*Prompt*: Your reply should repeat, exactly, the line containing "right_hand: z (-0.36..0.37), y" and the rest of the material after it.

*Raw data*:
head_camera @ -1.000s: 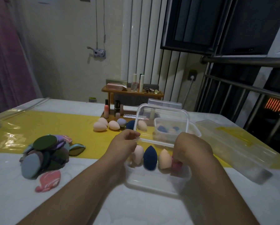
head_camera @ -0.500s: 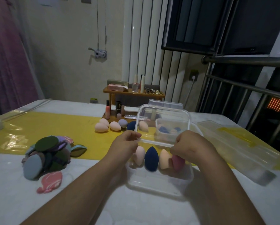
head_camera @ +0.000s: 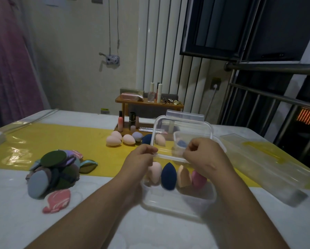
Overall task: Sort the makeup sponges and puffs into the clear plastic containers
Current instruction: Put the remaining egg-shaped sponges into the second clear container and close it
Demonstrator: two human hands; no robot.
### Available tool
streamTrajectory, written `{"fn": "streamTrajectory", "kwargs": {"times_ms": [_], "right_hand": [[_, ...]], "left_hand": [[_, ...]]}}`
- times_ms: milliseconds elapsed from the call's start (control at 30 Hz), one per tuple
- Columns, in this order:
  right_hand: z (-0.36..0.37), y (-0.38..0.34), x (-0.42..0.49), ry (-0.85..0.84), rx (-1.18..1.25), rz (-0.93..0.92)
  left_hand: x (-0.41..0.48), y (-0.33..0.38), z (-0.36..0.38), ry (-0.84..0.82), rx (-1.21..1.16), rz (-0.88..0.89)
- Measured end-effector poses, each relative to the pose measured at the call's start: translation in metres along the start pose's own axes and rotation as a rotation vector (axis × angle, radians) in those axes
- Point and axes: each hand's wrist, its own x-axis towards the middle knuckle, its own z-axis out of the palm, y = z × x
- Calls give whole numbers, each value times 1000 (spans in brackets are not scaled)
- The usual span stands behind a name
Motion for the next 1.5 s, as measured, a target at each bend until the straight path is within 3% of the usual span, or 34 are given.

*Reply to the task*:
  right_hand: z (-0.36..0.37), y (-0.38..0.34), x (-0.42..0.49), ry (-0.85..0.84), rx (-1.18..1.25), rz (-0.93..0.92)
  left_hand: x (-0.41..0.48), y (-0.33..0.38), z (-0.36..0.38), ry (-0.84..0.82), rx (-1.21..1.16), rz (-0.88..0.89)
- Measured end-effector poses, each relative to the pose measured at the call's start: translation in metres along the start pose's own axes and rotation as a rotation vector (axis × angle, radians) in those axes
- Point and axes: each hand's wrist, its own x-axis towards the middle knuckle, its own z-axis out of the palm, y = z × x
- Calls give whole numbers, each value times 1000 (spans in brackets are not scaled)
- The usual span stands behind a name
Motion for the next 1.5 s, as measured, a target at each bend until the straight path is within 3% of the usual span, or 34 are given.

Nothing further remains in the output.